→ Problem to work on: Extract each line from the entries below that has the string "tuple" in it.

====== Given records

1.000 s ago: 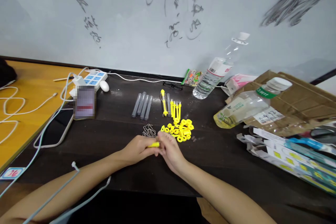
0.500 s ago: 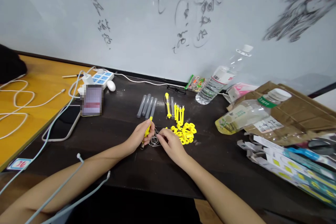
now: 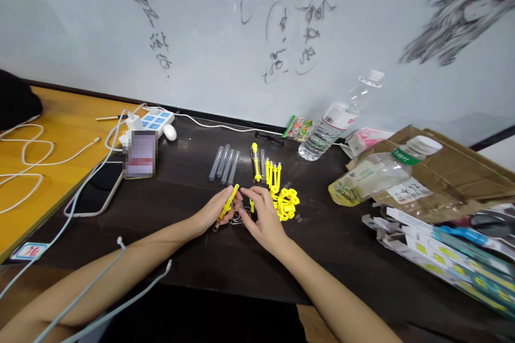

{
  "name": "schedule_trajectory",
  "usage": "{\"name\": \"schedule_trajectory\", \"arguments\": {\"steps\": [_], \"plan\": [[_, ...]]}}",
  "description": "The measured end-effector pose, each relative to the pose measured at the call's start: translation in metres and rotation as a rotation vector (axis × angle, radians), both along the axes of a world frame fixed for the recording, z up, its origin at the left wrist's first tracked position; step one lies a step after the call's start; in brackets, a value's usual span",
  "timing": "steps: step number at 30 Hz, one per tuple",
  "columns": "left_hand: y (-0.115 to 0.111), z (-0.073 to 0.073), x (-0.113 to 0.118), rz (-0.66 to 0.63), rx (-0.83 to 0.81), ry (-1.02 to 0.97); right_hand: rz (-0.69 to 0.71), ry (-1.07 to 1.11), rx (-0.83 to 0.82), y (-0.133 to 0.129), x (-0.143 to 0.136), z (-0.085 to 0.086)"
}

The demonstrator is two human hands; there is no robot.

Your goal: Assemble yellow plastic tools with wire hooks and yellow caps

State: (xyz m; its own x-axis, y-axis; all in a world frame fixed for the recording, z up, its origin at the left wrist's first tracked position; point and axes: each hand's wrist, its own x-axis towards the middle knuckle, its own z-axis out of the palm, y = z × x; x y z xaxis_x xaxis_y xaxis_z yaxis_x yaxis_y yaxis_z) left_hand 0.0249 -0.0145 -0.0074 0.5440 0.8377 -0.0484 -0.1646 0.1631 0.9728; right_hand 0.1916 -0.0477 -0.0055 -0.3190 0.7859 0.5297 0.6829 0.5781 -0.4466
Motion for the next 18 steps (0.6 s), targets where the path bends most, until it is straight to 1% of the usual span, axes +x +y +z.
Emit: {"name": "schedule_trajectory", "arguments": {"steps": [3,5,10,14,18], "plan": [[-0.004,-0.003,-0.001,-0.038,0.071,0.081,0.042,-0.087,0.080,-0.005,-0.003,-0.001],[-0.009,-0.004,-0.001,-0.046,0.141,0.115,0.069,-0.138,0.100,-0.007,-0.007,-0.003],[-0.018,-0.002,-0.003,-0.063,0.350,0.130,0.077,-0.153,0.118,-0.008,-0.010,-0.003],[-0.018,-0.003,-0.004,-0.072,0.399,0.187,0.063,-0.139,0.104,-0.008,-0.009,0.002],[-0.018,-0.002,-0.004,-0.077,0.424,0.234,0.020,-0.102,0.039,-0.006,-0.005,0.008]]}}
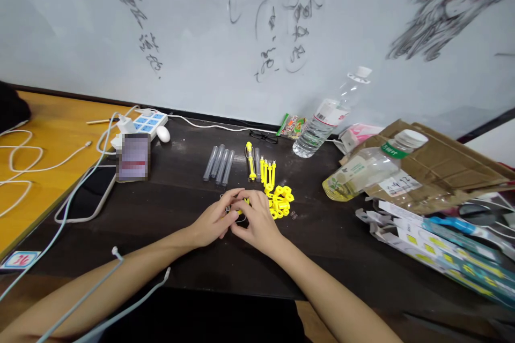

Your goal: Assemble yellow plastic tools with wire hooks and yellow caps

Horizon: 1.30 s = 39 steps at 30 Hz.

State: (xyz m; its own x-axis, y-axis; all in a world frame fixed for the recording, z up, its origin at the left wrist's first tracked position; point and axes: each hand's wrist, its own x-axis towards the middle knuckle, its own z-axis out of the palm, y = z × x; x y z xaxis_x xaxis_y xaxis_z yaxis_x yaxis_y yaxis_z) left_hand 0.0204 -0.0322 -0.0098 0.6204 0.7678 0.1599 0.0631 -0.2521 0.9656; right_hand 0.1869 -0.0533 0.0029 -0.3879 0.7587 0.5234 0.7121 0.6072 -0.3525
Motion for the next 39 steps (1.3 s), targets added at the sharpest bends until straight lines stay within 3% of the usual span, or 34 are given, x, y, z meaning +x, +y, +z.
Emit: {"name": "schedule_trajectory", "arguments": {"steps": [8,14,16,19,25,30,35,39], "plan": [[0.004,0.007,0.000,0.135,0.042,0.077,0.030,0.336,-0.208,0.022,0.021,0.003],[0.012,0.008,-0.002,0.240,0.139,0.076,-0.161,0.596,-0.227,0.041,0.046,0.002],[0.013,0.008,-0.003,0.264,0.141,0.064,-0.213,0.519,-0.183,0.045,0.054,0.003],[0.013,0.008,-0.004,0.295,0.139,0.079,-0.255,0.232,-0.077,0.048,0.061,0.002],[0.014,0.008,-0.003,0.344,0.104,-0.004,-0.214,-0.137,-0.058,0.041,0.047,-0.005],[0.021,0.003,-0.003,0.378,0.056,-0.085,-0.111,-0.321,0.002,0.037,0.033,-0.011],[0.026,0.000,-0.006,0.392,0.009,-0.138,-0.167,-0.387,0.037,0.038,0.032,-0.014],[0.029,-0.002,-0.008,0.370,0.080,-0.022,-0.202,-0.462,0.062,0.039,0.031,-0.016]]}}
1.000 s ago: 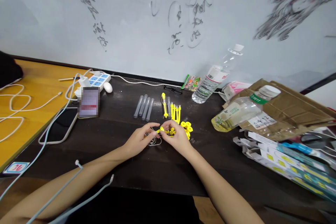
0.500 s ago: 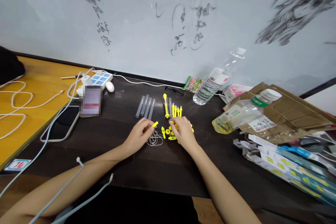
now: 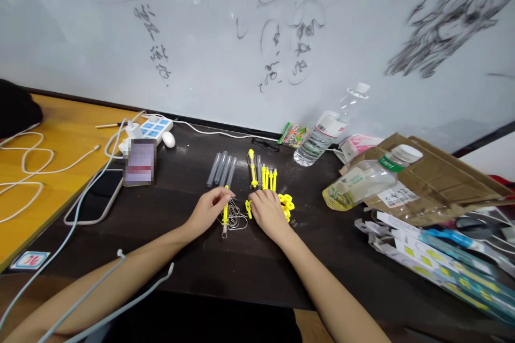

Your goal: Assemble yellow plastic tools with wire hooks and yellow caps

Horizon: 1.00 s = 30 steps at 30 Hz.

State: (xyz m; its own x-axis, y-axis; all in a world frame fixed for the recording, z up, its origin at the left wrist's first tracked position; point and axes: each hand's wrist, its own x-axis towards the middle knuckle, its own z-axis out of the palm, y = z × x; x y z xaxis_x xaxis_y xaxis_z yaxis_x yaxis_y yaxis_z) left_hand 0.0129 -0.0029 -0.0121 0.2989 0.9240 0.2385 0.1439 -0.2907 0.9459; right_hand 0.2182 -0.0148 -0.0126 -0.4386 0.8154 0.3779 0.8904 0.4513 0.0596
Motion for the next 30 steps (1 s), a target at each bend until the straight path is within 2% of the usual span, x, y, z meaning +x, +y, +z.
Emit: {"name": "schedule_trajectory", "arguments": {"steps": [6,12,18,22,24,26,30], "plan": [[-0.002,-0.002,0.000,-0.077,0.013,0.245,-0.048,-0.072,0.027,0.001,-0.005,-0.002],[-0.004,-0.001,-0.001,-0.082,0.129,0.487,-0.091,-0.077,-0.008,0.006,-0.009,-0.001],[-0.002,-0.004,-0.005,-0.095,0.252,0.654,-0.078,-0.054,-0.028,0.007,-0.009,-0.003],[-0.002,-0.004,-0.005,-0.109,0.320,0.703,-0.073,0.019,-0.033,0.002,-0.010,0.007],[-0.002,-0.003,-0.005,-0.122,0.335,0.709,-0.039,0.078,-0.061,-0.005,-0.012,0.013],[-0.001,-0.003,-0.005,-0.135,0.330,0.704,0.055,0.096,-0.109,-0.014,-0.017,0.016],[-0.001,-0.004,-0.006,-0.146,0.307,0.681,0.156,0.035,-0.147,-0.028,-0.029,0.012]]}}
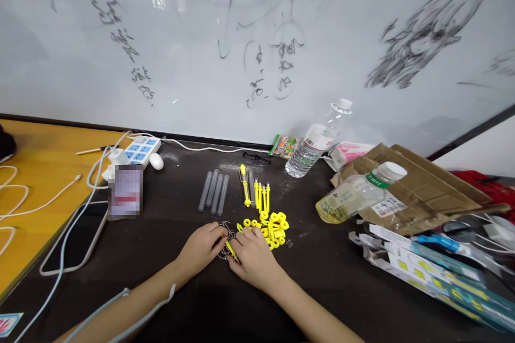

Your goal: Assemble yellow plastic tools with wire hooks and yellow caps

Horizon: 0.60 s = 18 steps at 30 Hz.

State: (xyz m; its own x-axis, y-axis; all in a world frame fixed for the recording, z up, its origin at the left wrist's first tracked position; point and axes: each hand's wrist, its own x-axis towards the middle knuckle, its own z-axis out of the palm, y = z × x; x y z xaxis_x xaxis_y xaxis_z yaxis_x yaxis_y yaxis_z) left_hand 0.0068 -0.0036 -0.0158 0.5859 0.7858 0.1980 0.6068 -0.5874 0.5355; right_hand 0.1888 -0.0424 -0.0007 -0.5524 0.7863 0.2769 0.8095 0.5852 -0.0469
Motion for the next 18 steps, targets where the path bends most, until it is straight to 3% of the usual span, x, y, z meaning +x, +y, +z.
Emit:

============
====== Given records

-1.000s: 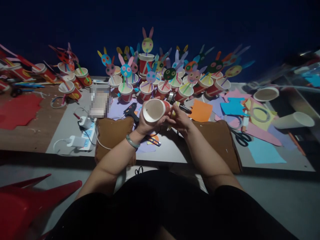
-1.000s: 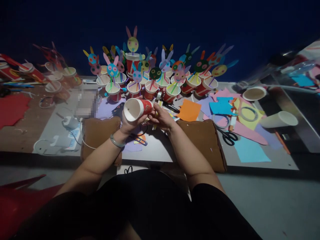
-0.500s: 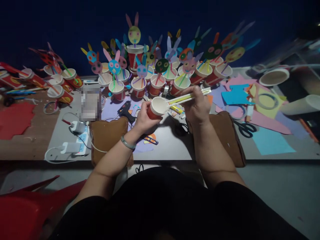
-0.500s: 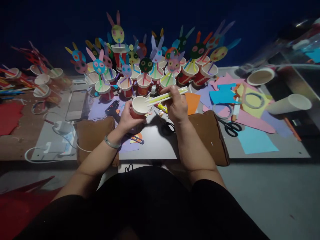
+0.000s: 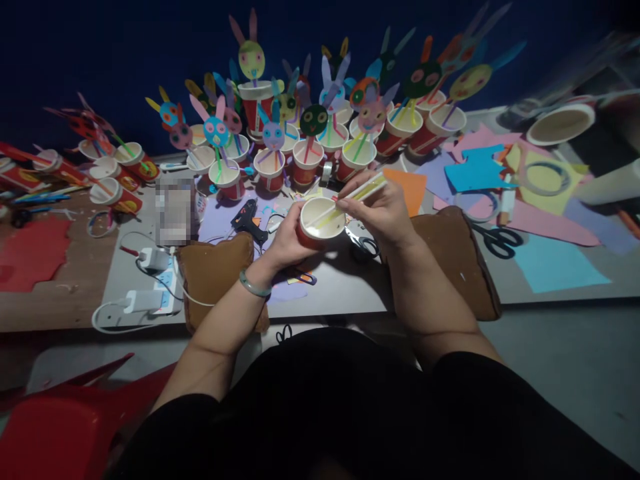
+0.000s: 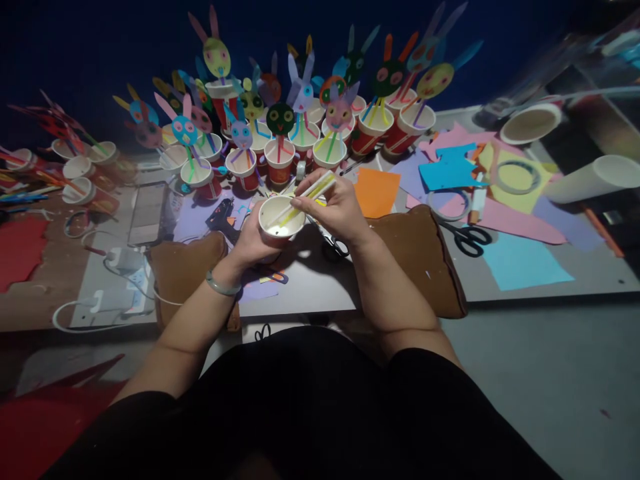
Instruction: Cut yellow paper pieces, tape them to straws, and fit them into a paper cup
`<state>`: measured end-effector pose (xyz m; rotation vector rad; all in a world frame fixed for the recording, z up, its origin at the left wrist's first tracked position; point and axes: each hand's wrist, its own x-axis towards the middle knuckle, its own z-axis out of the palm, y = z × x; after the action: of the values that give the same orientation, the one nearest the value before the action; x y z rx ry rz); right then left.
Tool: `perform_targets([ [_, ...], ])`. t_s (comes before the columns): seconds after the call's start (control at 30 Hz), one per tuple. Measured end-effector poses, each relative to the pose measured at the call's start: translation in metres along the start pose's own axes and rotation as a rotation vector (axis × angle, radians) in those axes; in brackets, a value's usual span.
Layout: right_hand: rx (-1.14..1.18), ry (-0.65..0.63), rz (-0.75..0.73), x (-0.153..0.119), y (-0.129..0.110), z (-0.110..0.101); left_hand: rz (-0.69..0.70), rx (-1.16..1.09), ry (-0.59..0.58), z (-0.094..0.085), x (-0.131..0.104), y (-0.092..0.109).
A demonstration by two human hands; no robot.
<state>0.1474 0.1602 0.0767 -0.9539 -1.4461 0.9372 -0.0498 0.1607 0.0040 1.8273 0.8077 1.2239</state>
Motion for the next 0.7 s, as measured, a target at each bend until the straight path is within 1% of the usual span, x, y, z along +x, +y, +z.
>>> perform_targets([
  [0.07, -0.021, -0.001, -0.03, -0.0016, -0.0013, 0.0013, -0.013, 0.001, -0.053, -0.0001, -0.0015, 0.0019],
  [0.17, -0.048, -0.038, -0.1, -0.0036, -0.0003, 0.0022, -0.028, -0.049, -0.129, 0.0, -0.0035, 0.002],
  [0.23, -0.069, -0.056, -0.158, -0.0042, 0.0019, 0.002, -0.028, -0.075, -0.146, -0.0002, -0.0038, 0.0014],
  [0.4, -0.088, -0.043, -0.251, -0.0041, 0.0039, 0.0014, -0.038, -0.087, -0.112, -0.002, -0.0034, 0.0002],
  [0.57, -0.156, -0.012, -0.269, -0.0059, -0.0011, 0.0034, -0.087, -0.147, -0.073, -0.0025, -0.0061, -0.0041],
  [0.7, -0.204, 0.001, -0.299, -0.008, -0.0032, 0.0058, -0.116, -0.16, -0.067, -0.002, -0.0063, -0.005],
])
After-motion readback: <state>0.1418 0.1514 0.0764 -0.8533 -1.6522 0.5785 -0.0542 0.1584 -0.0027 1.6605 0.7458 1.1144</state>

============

→ Answer for the task:
  "timing": "steps: step number at 30 Hz, one per tuple",
Tool: `perform_targets([ [_, ...], ])`. t_s (comes before the columns): seconds after the call's start (control at 30 Hz), one per tuple. Measured end-effector poses, each relative to the pose measured at the call's start: translation in metres along the start pose's own axes and rotation as a rotation vector (axis × angle, radians) in those axes; in brackets, a value's usual span.

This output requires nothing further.